Los recientes cuestionamientos en torno a reuniones no oficiales sostenidas por el jefe de Estado, José Jerí, han reabierto el debate sobre la forma en que el Congreso ejerce el control político frente a hechos similares ocurridos en el pasado. Para diversos sectores, las reacciones actuales contrastan con la severidad aplicada durante el gobierno del expresidente Pedro Castillo.
En el caso de Castillo, la revelación de reuniones extraoficiales derivó rápidamente en pedidos de vacancia impulsados por varias bancadas parlamentarias, bajo el argumento de falta de transparencia y presunta afectación a la institucionalidad. No obstante, frente a las reuniones no registradas atribuidas al actual mandatario, los mismos grupos políticos han optado por una postura más cautelosa, limitándose hasta ahora a solicitudes de información y evaluaciones preliminares.
Este contraste ha generado cuestionamientos sobre la consistencia del control político y la existencia de acuerdos tácitos entre fuerzas políticas que integran el Parlamento, orientados a preservar equilibrios de poder.
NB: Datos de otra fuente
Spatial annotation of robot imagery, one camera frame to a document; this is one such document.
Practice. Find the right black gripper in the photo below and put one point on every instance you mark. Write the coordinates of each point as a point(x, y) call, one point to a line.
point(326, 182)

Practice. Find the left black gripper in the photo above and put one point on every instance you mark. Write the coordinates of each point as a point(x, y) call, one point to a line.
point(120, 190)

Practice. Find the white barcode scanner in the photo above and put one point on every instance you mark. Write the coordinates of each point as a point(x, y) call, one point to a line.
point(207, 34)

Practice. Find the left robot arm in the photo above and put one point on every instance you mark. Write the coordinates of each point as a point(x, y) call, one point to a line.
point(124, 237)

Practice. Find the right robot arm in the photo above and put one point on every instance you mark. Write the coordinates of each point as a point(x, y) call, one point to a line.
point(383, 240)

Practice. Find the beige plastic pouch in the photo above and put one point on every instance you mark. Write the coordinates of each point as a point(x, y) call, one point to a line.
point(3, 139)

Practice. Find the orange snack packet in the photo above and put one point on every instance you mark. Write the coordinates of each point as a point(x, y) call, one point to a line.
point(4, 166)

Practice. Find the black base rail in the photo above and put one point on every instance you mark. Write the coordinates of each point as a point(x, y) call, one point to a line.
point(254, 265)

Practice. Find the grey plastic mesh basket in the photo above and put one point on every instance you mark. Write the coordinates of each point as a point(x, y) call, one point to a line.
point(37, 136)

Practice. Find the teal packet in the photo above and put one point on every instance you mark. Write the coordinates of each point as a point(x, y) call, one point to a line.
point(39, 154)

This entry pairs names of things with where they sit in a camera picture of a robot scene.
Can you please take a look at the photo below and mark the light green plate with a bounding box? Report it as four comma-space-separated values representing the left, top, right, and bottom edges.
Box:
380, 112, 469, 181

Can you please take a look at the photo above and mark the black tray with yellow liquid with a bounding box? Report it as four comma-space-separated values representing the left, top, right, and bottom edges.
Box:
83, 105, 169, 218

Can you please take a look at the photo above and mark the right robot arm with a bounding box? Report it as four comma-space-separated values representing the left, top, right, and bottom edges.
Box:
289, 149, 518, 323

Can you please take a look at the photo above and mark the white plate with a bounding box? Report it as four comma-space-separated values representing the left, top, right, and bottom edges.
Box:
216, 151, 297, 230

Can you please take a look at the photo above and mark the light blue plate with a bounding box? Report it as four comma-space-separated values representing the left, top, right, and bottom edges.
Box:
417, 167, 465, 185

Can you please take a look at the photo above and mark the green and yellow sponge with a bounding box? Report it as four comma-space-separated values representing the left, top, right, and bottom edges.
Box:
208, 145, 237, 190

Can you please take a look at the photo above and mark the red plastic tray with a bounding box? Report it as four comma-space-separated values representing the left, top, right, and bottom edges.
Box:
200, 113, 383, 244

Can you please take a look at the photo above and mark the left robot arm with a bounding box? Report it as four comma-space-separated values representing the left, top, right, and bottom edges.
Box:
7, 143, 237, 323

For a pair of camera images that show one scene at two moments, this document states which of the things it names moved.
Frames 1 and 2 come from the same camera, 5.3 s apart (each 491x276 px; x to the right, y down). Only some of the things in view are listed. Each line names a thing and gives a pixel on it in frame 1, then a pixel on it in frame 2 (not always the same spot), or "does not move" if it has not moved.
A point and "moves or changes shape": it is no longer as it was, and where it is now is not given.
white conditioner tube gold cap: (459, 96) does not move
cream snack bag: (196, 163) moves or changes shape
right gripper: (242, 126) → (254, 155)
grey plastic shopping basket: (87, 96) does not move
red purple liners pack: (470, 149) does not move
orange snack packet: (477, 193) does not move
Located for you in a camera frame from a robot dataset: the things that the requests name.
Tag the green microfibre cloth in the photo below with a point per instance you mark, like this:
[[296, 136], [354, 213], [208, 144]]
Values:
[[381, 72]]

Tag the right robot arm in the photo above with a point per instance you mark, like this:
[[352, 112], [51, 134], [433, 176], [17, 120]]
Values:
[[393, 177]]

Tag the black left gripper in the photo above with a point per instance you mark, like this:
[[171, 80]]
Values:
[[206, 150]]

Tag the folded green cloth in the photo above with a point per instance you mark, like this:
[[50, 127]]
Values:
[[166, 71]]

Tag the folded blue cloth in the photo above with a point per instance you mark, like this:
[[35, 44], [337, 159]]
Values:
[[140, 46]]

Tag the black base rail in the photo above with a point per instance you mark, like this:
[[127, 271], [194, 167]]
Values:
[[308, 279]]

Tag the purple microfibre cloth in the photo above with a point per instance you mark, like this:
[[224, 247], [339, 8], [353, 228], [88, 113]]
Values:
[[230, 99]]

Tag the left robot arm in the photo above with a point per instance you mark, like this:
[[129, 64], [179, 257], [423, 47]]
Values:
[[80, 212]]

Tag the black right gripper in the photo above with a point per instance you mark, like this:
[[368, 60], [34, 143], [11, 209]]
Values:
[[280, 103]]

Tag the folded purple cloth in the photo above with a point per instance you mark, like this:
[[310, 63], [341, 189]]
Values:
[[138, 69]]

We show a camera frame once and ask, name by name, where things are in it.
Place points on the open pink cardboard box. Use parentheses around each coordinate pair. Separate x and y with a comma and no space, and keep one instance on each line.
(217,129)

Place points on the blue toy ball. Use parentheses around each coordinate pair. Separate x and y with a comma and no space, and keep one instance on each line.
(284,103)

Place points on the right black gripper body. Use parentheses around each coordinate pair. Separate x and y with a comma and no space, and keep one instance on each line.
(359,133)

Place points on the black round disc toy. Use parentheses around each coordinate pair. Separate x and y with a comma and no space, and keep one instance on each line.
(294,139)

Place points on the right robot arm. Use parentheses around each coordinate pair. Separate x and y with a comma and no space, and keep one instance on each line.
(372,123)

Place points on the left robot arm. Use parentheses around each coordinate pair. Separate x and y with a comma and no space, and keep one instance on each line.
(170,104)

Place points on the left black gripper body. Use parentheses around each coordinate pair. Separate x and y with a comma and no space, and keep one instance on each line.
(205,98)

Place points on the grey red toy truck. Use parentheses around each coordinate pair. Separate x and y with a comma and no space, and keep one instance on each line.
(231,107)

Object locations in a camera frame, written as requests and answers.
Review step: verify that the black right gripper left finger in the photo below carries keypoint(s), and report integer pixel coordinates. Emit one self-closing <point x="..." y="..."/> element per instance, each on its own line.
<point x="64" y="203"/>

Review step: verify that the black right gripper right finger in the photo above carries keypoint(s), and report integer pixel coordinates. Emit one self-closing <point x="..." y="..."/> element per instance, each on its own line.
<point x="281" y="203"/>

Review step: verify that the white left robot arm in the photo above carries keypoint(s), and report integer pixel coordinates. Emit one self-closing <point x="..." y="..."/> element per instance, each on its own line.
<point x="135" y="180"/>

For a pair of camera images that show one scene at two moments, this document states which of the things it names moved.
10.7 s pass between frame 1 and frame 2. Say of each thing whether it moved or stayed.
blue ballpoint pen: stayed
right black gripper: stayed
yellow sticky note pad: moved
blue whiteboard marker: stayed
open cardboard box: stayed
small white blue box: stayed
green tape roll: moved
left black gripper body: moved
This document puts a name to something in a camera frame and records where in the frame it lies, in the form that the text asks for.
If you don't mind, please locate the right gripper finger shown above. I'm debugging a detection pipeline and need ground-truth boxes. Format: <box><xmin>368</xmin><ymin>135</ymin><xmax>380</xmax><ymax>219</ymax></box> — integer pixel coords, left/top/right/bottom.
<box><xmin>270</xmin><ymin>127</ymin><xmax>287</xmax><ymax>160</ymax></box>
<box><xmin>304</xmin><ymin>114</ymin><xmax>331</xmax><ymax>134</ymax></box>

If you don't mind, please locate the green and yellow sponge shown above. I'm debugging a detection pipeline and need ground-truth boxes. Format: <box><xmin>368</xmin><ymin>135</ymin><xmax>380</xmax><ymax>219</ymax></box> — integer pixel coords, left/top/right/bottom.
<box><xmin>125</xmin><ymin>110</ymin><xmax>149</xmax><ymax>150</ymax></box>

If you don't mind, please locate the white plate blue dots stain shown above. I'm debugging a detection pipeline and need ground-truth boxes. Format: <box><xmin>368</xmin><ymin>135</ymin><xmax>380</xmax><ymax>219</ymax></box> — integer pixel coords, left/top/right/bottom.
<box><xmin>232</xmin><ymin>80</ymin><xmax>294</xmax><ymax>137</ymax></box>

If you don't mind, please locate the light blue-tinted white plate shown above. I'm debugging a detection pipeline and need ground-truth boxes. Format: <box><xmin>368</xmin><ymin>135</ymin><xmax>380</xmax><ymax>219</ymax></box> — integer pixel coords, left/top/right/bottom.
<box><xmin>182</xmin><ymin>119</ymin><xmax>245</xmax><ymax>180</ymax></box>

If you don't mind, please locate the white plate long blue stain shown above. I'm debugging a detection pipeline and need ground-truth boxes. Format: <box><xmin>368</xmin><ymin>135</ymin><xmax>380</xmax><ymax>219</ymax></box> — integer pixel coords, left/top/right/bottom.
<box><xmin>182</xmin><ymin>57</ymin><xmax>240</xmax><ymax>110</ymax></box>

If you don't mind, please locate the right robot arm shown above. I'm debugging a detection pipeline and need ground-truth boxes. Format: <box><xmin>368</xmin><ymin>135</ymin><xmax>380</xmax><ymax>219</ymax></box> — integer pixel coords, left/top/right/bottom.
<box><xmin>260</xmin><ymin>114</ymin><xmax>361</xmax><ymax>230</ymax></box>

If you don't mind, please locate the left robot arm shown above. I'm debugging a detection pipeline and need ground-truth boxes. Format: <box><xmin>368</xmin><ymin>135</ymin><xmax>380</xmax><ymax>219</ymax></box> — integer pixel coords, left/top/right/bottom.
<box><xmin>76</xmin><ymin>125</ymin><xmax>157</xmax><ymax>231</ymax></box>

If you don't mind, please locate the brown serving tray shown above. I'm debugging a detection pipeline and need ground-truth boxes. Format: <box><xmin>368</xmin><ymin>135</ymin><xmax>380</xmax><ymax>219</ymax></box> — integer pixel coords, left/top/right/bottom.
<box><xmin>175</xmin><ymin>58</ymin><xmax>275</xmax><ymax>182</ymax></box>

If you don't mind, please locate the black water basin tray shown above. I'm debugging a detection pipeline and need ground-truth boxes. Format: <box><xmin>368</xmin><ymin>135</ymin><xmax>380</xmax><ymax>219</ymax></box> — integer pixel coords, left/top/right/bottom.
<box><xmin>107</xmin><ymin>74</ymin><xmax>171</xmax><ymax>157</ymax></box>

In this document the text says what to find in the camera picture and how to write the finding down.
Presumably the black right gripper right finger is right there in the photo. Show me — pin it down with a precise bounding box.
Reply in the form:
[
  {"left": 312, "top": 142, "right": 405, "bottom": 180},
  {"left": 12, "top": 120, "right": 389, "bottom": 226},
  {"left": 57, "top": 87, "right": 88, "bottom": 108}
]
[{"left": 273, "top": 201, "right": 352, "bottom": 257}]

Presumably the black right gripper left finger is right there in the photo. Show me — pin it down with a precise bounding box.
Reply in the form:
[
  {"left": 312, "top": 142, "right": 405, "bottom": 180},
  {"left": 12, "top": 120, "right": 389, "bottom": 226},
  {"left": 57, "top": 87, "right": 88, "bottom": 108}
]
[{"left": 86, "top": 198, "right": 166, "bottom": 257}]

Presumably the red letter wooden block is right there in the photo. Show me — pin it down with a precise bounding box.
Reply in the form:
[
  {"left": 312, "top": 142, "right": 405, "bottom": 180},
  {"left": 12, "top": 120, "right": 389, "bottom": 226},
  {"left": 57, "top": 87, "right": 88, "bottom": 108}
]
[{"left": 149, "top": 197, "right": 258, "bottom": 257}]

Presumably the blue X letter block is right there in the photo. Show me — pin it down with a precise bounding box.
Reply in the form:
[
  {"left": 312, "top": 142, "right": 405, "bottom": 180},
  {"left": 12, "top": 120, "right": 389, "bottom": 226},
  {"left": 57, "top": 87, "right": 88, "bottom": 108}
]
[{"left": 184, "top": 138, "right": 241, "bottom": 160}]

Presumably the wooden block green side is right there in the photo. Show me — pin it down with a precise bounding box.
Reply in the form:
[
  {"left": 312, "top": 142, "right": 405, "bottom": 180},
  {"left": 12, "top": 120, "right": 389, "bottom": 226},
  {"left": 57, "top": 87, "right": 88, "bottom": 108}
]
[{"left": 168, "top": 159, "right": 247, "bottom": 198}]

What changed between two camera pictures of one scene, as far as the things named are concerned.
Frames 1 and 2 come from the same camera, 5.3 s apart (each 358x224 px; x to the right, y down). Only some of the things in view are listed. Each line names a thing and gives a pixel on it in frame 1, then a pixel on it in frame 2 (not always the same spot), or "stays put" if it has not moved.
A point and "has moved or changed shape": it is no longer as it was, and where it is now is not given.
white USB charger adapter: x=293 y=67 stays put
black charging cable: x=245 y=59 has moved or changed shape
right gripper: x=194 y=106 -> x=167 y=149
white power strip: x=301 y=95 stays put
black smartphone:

Analistas señalan que estas diferencias pueden debilitar la credibilidad del Congreso y alimentar la percepción ciudadana de selectividad en la fiscalización.
En este contexto, el debate no solo gira en torno a la legalidad de los actos investigados, sino también a la coherencia institucional y al impacto que estas decisiones tienen en la confianza pública y en la calidad de la democracia.